(Beginning of Exercise material)

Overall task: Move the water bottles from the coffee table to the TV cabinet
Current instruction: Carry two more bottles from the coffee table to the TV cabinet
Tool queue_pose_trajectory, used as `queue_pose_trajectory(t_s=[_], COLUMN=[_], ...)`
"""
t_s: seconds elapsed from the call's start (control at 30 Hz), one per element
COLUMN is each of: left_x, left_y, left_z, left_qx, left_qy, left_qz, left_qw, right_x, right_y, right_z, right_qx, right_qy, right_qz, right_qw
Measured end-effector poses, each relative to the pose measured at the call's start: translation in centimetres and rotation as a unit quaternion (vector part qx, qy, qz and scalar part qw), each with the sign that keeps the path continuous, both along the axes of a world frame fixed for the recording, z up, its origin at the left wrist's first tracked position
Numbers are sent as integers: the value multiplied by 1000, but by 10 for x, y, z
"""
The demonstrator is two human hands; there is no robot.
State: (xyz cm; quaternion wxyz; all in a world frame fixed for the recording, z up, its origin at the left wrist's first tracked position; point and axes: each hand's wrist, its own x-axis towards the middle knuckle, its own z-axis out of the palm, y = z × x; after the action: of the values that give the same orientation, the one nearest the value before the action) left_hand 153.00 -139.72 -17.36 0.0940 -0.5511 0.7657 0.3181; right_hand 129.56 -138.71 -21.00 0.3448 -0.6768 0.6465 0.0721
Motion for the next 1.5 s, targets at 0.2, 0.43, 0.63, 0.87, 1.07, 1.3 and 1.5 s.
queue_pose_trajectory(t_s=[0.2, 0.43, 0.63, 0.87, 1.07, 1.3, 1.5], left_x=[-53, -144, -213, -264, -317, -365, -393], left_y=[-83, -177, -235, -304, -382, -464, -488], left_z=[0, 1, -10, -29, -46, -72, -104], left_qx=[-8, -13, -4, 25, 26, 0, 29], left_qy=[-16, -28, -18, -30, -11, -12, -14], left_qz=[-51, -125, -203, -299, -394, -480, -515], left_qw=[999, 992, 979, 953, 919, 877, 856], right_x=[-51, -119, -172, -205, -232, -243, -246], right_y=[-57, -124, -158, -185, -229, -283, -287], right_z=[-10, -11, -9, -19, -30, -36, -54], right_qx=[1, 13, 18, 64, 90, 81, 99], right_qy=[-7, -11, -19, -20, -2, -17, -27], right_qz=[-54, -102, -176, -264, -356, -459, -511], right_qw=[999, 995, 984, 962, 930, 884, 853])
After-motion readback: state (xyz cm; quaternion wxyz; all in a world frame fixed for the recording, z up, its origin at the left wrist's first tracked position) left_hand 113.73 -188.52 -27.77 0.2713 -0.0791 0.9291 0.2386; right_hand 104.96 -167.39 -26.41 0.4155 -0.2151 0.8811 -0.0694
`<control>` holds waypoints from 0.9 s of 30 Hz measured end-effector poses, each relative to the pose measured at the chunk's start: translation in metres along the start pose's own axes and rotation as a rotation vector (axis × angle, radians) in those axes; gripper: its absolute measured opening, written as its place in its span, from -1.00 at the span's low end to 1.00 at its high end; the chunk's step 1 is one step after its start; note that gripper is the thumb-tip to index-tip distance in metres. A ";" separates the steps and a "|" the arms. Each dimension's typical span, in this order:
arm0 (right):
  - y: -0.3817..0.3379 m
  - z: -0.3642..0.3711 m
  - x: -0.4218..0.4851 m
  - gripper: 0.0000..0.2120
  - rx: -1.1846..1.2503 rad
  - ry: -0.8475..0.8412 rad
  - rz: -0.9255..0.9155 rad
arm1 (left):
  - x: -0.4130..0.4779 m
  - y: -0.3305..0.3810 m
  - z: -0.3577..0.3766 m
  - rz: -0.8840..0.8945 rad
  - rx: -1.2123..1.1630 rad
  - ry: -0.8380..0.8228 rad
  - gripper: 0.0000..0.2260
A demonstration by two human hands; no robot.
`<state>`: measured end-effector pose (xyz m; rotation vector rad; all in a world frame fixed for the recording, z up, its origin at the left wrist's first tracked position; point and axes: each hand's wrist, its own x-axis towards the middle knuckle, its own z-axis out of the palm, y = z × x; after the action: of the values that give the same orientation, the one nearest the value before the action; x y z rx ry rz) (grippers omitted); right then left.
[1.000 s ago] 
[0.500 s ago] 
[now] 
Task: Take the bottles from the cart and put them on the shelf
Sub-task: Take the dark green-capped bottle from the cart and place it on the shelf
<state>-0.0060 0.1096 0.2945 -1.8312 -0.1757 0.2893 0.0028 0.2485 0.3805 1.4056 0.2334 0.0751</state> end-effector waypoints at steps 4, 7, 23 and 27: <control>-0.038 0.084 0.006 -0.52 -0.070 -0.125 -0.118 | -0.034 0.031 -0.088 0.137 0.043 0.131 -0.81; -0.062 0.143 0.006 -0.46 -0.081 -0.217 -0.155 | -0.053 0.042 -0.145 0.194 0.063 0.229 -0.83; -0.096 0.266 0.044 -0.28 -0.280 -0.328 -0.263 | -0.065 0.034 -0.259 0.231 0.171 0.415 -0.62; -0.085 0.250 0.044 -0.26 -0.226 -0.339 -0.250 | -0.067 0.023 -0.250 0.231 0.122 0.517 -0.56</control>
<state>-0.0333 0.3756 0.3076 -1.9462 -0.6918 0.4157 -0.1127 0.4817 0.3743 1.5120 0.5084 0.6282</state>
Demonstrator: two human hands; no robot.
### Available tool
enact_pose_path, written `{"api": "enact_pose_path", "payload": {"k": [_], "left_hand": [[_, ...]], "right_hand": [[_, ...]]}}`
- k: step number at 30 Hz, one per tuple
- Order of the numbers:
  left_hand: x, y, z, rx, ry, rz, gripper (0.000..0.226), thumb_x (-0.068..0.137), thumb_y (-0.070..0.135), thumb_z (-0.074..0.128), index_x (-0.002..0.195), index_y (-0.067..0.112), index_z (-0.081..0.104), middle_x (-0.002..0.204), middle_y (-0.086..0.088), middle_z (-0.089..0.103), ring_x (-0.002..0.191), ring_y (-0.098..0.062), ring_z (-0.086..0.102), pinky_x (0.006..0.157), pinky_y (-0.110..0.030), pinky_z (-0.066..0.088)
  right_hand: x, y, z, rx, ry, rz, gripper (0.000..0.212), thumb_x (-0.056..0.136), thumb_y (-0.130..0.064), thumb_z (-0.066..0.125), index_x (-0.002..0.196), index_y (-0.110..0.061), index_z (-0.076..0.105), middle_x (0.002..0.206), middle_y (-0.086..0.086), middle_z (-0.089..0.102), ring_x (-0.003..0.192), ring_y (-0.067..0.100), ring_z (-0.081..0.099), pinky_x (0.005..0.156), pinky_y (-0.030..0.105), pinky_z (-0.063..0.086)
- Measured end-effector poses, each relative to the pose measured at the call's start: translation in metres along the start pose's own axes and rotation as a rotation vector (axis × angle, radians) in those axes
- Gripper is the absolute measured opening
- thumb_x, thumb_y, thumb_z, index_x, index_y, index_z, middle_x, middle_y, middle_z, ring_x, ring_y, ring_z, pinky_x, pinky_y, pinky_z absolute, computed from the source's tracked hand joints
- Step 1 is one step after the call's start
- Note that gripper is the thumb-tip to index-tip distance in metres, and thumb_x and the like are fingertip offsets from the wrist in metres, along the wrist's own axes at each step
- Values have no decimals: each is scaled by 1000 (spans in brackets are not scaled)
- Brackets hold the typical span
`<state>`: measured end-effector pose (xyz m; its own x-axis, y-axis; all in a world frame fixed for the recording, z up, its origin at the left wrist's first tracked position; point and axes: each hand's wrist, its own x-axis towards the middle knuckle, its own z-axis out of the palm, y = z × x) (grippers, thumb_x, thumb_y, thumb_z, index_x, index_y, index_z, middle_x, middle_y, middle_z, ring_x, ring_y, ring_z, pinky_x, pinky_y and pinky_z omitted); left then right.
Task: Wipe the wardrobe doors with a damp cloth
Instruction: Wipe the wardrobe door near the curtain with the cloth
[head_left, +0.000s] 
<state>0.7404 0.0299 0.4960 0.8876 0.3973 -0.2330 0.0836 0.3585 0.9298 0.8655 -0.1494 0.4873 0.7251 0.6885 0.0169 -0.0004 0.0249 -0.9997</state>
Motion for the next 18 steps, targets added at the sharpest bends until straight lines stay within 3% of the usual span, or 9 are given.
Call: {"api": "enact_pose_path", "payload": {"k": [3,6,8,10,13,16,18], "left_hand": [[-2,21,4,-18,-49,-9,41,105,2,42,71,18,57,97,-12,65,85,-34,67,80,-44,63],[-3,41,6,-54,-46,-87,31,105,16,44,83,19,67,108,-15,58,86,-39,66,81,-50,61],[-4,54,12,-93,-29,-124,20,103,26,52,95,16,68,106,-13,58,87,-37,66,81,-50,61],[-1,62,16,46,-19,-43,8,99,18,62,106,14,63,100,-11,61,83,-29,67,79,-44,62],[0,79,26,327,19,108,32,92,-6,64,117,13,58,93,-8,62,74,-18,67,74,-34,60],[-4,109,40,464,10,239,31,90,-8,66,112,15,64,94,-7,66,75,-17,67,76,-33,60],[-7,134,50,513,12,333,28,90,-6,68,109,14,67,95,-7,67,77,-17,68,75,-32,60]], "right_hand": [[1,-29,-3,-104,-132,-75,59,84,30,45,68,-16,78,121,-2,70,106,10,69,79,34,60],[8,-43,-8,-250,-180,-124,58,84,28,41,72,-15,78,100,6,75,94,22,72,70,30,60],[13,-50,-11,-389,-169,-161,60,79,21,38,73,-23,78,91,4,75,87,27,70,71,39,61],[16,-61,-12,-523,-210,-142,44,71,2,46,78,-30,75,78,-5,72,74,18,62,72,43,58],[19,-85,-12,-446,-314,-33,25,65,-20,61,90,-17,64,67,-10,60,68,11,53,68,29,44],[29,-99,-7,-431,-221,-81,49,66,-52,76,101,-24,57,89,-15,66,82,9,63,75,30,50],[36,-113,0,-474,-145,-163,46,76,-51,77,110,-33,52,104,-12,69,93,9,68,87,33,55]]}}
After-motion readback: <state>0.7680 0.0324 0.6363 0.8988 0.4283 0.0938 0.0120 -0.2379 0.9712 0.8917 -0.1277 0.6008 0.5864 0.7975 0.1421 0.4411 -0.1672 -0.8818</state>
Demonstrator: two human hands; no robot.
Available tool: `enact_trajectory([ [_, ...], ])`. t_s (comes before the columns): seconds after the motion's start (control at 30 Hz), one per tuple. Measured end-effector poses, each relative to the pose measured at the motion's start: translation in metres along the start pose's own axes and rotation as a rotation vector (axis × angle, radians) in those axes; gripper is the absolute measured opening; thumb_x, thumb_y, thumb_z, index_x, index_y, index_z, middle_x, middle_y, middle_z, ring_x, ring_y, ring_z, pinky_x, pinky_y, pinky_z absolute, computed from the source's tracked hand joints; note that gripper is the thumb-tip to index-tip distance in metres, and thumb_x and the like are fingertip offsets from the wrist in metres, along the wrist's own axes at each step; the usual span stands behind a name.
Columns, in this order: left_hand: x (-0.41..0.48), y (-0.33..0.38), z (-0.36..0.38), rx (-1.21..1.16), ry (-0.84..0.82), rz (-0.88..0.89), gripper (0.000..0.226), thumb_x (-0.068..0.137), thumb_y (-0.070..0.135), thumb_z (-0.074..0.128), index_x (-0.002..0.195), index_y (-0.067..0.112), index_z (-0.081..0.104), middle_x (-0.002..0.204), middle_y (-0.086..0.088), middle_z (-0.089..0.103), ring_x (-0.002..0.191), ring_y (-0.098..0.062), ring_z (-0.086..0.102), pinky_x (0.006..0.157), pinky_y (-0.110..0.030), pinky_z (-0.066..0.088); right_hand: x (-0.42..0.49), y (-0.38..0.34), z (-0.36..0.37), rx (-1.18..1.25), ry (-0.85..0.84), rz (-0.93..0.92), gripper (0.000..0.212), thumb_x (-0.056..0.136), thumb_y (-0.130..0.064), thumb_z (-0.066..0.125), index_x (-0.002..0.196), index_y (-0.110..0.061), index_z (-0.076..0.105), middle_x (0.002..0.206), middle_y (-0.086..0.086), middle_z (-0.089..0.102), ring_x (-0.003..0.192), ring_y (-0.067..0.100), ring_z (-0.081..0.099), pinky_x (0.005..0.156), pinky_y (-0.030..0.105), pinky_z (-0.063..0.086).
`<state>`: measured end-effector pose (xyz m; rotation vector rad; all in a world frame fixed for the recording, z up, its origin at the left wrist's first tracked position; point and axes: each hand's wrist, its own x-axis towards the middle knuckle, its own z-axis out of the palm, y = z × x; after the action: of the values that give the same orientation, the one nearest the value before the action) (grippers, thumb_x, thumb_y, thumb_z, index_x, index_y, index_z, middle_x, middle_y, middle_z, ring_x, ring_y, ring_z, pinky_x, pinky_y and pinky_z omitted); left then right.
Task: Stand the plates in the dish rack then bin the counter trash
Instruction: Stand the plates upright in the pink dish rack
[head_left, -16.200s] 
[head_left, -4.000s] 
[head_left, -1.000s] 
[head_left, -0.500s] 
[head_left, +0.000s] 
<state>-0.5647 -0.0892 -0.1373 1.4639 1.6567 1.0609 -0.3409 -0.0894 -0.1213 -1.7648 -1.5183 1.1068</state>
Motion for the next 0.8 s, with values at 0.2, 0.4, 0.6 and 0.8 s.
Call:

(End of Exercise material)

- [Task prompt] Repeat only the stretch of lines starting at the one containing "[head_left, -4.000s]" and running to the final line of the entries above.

- [Solution to the problem]
[head_left, -4.000s] 
[head_left, -1.000s] 
[head_left, -0.500s] 
[head_left, +0.000s] 
<state>-0.5647 -0.0892 -0.1373 1.4639 1.6567 1.0609 -0.3409 -0.0894 -0.1213 -1.7648 -1.5183 1.1068</state>
Motion for the next 0.8 s, with values at 0.2, 0.4, 0.6 and 0.8 s.
Call:

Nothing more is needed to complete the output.